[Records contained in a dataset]
▼

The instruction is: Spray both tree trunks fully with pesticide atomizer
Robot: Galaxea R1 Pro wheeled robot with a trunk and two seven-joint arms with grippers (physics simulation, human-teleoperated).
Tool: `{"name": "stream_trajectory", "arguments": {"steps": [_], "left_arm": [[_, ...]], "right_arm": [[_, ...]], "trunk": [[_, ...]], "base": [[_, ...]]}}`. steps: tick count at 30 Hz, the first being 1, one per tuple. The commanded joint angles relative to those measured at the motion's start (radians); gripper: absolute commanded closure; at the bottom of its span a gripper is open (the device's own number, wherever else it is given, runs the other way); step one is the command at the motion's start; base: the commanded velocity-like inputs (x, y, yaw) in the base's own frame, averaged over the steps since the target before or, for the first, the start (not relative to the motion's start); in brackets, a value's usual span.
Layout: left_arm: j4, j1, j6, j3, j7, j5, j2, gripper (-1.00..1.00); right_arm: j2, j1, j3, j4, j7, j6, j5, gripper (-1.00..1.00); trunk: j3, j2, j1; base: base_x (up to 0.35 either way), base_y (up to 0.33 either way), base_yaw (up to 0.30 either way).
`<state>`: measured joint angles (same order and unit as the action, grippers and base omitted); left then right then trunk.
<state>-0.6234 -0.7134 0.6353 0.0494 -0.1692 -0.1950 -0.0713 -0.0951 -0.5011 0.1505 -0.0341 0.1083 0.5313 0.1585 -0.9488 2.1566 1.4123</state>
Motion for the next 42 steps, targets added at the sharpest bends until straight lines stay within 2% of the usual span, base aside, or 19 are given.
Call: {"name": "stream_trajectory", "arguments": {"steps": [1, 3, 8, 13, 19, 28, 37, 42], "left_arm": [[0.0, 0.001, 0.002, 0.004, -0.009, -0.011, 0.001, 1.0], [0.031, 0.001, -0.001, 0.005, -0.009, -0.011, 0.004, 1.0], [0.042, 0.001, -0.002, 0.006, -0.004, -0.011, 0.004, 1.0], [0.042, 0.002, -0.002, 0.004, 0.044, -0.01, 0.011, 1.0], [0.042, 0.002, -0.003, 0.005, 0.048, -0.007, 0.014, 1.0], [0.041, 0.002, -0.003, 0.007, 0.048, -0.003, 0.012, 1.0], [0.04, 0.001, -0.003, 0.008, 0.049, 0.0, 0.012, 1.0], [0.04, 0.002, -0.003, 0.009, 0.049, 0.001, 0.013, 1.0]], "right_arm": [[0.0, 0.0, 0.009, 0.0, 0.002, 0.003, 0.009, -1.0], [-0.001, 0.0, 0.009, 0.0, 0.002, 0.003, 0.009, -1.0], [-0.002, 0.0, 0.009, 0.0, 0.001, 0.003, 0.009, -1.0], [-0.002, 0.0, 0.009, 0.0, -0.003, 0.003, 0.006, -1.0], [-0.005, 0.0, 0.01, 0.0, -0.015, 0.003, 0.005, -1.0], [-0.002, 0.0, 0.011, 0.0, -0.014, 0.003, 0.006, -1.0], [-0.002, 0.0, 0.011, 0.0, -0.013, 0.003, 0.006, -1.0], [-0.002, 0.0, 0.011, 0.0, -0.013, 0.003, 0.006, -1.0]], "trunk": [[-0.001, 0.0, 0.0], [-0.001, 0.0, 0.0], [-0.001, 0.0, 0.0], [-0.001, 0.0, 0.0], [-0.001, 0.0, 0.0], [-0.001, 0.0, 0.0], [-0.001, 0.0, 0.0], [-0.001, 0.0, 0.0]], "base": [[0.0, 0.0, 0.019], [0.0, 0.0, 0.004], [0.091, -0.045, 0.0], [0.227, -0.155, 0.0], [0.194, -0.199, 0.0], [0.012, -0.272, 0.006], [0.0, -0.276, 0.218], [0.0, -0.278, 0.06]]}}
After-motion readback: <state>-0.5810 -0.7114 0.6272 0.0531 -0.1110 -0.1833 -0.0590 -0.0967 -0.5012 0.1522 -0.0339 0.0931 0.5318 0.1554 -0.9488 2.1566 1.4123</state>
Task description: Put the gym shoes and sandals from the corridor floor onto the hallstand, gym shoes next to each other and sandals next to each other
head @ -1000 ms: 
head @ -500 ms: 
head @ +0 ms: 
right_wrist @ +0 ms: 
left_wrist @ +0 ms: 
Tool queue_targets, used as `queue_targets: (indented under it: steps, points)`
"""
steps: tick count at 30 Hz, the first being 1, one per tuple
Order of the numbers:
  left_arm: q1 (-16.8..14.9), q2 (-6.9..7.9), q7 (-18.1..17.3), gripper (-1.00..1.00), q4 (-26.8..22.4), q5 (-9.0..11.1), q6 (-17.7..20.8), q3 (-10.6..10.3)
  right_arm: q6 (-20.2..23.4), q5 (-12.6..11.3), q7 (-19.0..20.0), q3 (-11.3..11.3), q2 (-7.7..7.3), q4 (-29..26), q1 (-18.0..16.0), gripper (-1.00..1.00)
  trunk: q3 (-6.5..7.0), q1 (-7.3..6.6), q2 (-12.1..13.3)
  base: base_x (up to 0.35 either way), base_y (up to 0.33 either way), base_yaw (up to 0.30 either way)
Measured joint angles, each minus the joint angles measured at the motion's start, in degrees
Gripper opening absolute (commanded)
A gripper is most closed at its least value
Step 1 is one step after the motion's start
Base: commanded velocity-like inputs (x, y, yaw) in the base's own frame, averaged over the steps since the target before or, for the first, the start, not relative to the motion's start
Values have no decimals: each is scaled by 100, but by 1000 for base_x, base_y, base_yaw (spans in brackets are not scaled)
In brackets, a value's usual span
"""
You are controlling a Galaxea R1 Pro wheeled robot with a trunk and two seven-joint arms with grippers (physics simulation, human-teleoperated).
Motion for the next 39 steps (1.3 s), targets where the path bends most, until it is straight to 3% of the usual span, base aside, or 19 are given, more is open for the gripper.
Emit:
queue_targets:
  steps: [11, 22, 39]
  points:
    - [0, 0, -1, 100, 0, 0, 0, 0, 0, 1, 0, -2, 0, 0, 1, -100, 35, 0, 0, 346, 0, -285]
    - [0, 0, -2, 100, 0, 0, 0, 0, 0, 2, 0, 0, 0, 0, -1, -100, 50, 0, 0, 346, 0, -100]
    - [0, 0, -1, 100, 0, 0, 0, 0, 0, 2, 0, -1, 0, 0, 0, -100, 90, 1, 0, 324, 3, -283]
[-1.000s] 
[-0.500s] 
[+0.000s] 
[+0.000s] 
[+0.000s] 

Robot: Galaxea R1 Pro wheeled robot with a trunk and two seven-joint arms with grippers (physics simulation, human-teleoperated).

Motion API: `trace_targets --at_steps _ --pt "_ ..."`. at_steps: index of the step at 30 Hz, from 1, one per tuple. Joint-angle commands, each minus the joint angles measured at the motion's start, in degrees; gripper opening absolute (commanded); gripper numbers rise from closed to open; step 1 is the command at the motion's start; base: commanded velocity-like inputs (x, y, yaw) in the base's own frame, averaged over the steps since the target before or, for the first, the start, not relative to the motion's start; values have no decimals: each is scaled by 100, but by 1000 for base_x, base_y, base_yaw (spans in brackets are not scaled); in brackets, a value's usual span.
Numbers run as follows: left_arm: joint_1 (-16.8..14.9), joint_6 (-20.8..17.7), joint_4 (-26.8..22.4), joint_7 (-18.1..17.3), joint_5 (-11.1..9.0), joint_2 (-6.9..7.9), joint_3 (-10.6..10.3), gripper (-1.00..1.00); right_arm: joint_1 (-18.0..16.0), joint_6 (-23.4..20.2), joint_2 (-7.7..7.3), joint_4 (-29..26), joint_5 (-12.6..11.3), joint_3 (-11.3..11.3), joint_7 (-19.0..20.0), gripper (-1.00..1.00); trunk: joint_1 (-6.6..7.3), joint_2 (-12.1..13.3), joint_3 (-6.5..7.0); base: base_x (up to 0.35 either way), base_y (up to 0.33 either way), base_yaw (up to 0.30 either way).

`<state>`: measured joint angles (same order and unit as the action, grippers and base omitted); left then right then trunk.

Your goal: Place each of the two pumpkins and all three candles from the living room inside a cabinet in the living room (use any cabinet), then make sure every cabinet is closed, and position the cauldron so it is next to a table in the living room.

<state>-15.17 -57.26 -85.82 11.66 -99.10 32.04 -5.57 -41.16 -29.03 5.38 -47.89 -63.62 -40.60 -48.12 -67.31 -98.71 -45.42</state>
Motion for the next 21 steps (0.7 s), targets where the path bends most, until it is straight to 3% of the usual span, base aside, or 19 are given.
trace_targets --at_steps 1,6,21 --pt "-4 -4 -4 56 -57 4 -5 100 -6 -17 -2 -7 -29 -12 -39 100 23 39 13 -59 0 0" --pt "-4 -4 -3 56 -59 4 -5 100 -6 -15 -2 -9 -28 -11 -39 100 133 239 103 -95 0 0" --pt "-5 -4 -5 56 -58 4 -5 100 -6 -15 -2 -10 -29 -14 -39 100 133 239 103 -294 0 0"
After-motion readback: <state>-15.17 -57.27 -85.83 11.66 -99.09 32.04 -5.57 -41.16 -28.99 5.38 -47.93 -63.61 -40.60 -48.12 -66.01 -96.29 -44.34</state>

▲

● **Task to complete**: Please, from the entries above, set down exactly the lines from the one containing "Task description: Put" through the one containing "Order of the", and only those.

● **Solution to this problem**:
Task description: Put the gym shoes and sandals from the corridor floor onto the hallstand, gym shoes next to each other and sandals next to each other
head @ -1000 ms: 
head @ -500 ms: 
head @ +0 ms: 
right_wrist @ +0 ms: 
left_wrist @ +0 ms: 
Tool queue_targets, used as `queue_targets: (indented under it: steps, points)`
"""
steps: tick count at 30 Hz, the first being 1, one per tuple
Order of the numbers:

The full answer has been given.